Um dia após o assassinato da freira Nadia Gavanski, de 82 anos, o governador do Paraná, Ratinho Jr. (PSD), usou as redes sociais para criticar a legislação penal brasileira e defender mudanças no modelo atual. A religiosa foi morta asfixiada por um homem que invadiu o convento no último sábado (21), em Ivaí, nos Campos Gerais do Estado.
“É urgente que Estados possam ter autonomia para legislar em matéria penal. Lei fraca, criminoso forte. As famílias brasileiras não podem continuar reféns desses marginais”, escreveu o mandatário. Segundo o governador, o suspeito do crime deixou a cadeia em dezembro do ano passado e tem várias passagens pela polícia. “Voltou às ruas e cometeu uma tragédia”, acrescentou o governador.

Na prática, Ratinho Jr. defende que os próprios estados possam criar ou até endurecer leis relacionadas a crimes. No Brasil, a legislação sobre direito penal é feita exclusivamente pelo Congresso Nacional. Para ocorrer uma mudança, é necessário que a Constituição Federal seja alterada.
Freira é assassinada
De acordo com a Polícia Civil, Nadia Gavanski foi morta asfixiada por um homem, de 33 anos, que invadiu o Convento das Irmãs Servas de Maria Imaculada no sábado. O suspeito foi preso em flagrante pelo homicídio.
A Polícia Militar (PM) foi a primeira a chegar ao local. A idosa foi achada caída no chão, sem algumas peças de roupas e com sinais evidentes de agressão física.
Uma testemunha, fotógrafa que registrava um evento no convento, foi abordada pelo suspeito logo após o crime. O homem apresentava sinais de nervosismo, roupas sujas de sangue e arranhões no pescoço. Inicialmente, alegou que trabalharia no convento e que teria encontrado a vítima já caída e desfalecida.

“Desconfiando da narrativa, a testemunha registrou de forma discreta parte da interação e solicitou apoio a outros presentes para acionar ambulância e a PMPR. Neste intervalo, o autor deixou o local”, disse a Polícia Civil, em nota.
Com base nas filmagens gravadas pela testemunha, o suspeito — já conhecido por ter antecedentes criminais de roubo e furto — foi identificado. Os agentes foram até a casa do suspeito, que, ao notar a presença deles, tentou fugir. O homem foi contido após resistir à prisão, com socos e chutes.
Na delegacia, o suspeito confessou o crime e revelou que havia passado a madrugada consumindo crack e bebidas alcoólicas. Segundo a Polícia Civil, ele também alegou ter ouvido vozes que o ordenaram matar alguém, “razão pela qual pulou o muro do convento com a intenção de tirar a vida de uma pessoa.”

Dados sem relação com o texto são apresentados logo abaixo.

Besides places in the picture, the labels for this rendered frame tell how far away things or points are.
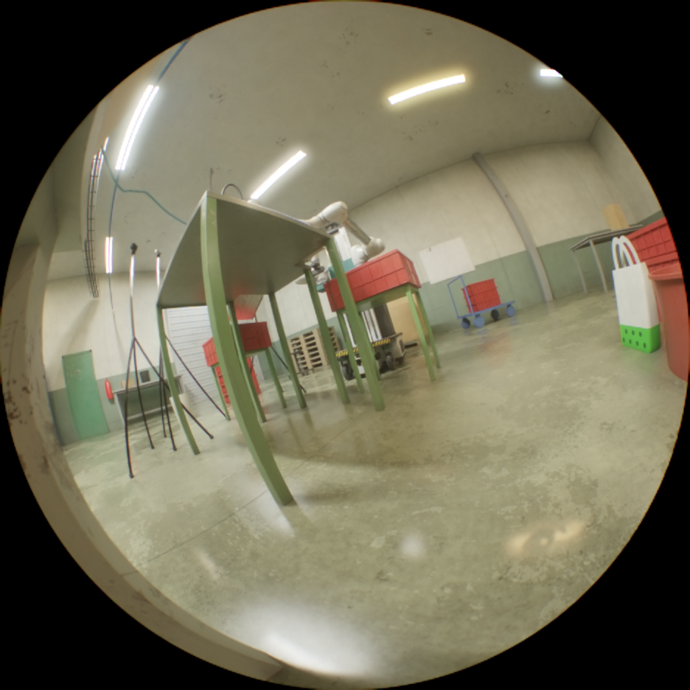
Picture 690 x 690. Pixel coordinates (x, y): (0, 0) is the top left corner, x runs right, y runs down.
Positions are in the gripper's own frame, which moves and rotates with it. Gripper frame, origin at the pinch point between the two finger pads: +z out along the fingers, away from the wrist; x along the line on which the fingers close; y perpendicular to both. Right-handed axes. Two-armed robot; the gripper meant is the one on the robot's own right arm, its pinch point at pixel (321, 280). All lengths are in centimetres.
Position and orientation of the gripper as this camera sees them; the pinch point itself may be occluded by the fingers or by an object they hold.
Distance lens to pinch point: 211.6
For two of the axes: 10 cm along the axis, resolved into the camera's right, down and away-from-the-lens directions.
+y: 3.5, -1.0, 9.3
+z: 2.9, 9.6, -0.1
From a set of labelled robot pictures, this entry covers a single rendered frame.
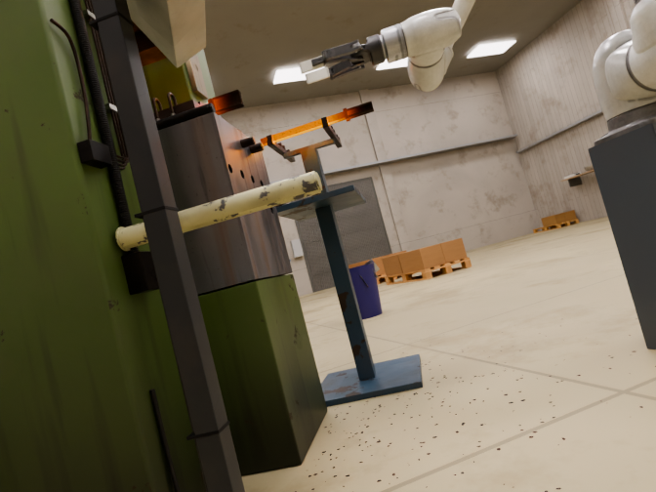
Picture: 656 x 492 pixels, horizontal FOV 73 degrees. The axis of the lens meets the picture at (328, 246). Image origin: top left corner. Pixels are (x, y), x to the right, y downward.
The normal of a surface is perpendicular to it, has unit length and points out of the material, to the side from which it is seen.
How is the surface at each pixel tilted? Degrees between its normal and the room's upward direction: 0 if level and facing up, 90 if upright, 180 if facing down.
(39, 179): 90
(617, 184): 90
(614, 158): 90
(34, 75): 90
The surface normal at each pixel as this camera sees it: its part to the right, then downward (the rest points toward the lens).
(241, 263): -0.17, -0.01
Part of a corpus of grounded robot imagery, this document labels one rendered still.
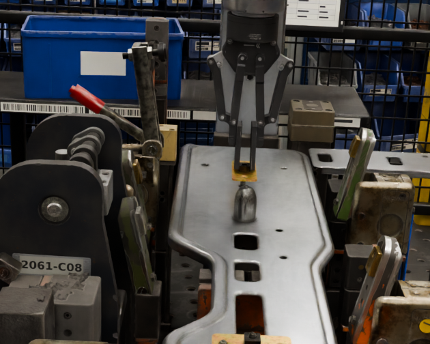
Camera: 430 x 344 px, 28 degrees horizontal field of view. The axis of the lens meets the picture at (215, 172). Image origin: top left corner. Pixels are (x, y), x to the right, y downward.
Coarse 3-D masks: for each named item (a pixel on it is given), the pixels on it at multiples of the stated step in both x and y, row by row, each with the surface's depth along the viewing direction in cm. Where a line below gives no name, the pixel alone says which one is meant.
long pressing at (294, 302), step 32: (192, 160) 143; (224, 160) 144; (256, 160) 144; (288, 160) 145; (192, 192) 129; (224, 192) 130; (256, 192) 131; (288, 192) 131; (192, 224) 118; (224, 224) 119; (256, 224) 119; (288, 224) 120; (320, 224) 121; (192, 256) 111; (224, 256) 109; (256, 256) 110; (288, 256) 110; (320, 256) 111; (224, 288) 100; (256, 288) 102; (288, 288) 102; (320, 288) 103; (224, 320) 94; (288, 320) 95; (320, 320) 95
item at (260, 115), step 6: (258, 54) 124; (258, 60) 124; (258, 66) 125; (258, 72) 125; (258, 78) 125; (258, 84) 126; (258, 90) 126; (258, 96) 127; (258, 102) 127; (258, 108) 127; (258, 114) 128; (264, 114) 128; (258, 120) 128; (264, 120) 128; (258, 126) 128
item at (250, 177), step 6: (240, 162) 132; (246, 162) 132; (240, 168) 131; (246, 168) 131; (234, 174) 130; (240, 174) 130; (246, 174) 130; (252, 174) 130; (234, 180) 128; (240, 180) 128; (246, 180) 128; (252, 180) 128
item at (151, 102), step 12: (132, 48) 124; (144, 48) 124; (132, 60) 126; (144, 60) 125; (144, 72) 125; (144, 84) 126; (144, 96) 126; (144, 108) 127; (156, 108) 130; (144, 120) 128; (156, 120) 131; (144, 132) 128; (156, 132) 128
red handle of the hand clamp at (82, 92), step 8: (72, 88) 127; (80, 88) 127; (72, 96) 127; (80, 96) 127; (88, 96) 127; (88, 104) 128; (96, 104) 128; (104, 104) 129; (96, 112) 128; (104, 112) 128; (112, 112) 129; (120, 120) 129; (128, 128) 129; (136, 128) 129; (136, 136) 130
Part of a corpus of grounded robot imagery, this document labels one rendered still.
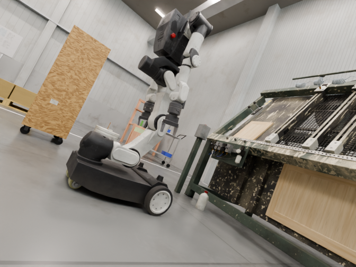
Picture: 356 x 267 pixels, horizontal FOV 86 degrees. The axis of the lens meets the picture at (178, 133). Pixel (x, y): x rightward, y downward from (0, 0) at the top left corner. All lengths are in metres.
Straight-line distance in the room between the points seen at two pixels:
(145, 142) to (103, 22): 10.15
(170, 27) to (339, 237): 1.89
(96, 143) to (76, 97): 1.21
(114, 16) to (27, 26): 3.71
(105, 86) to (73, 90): 8.31
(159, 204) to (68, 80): 1.68
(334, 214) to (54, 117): 2.67
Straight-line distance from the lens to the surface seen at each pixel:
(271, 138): 2.12
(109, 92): 10.77
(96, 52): 2.55
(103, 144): 1.33
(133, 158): 1.39
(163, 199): 1.40
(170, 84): 1.48
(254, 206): 2.19
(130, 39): 11.54
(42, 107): 2.44
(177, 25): 1.58
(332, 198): 1.95
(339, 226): 1.92
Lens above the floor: 0.43
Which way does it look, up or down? 6 degrees up
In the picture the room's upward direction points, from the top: 24 degrees clockwise
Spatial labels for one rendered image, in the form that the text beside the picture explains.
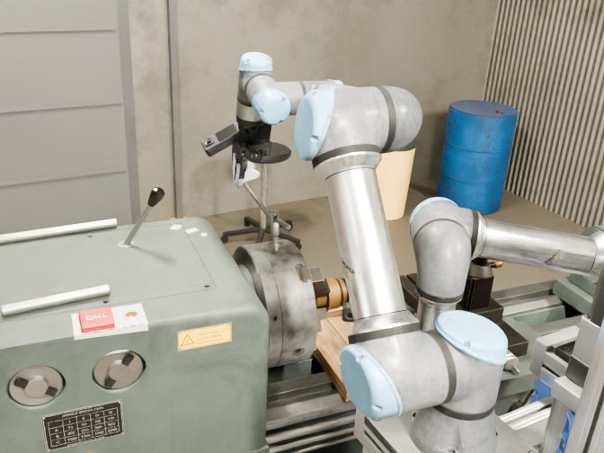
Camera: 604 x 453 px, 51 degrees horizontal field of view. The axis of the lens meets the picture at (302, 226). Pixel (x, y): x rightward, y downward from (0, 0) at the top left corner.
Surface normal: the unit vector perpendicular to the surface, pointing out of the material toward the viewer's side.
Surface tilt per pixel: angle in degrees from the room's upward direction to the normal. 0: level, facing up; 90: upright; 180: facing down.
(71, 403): 90
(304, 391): 90
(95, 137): 90
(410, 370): 51
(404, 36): 90
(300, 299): 58
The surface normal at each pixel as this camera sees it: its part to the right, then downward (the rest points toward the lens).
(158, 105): 0.48, 0.39
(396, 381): 0.33, -0.14
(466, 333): 0.17, -0.91
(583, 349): -0.88, 0.16
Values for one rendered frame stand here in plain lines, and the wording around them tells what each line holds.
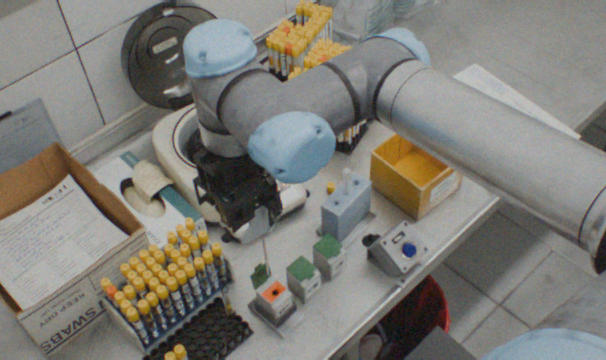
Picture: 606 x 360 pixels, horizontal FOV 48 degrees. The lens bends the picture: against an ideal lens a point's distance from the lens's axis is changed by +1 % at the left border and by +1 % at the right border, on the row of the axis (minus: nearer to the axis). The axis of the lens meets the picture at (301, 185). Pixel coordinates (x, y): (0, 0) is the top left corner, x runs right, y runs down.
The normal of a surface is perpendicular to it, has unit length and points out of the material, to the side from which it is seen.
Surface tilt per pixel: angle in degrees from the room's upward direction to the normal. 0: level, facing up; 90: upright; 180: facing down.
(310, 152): 90
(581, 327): 32
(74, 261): 2
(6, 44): 90
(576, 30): 0
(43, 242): 0
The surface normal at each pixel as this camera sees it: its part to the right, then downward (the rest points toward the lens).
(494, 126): -0.48, -0.48
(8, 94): 0.69, 0.54
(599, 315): -0.34, -0.86
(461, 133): -0.72, -0.11
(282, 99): 0.02, -0.62
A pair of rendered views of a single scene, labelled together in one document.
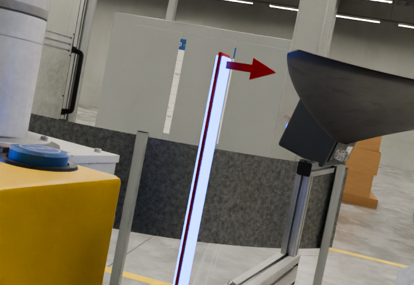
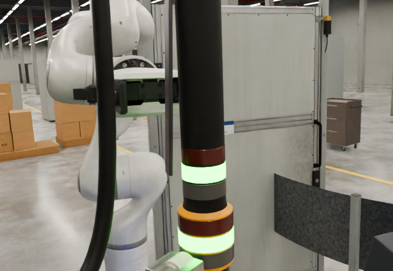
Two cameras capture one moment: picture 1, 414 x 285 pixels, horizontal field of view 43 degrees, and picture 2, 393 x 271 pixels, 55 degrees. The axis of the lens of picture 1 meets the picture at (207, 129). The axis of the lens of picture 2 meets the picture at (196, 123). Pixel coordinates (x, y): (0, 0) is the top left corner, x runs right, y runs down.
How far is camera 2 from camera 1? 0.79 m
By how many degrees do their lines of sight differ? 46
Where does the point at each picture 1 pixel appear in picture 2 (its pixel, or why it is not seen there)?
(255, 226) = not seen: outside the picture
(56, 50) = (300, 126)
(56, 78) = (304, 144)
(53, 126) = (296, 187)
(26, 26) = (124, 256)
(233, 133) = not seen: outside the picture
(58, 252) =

“Ao avistar a vítima, esta o questionou sobre sua presença ali e ele respondeu que trabalharia no convento. Percebendo que a religiosa não acreditou na explicação, o autor afirmou tê-la empurrado, fazendo-a cair ao solo, momento em que ela começou a gritar. Declarou ter colocado os dedos da mão direita dentro da boca da vítima, promovendo asfixia”, informou a polícia.
Ele negou ter golpeado diretamente a cabeça da freira, embora tenha admitido que ferimentos cranianos possam ter ocorrido durante a queda. Negou, ainda, qualquer ato de violência sexual contra a vítima ou intenção de subtrair objetos.
“Ao constatar que a vítima não reagia, afastou-se do local e aproximou-se de frequentadores do convento, reiterando que trabalharia ali e informando ter encontrado a religiosa caída.”
Uma das irmãs do convento relatou, em depoimento prestado na delegacia, que a vítima, após o almoço, tinha o hábito de ir até o local do crime para alimentar galinhas.
O homem preso deverá responder por resistência à prisão e homicídio com as seguintes qualificadoras: motivo fútil, asfixia e uso de recurso que dificultou a defesa da vítima.
A Polícia Civil investiga se a freira foi violentada sexualmente. “Até o momento, não há indícios de intenção prévia de subtração de objetos, possibilidade que também permanece sob investigação”, disse.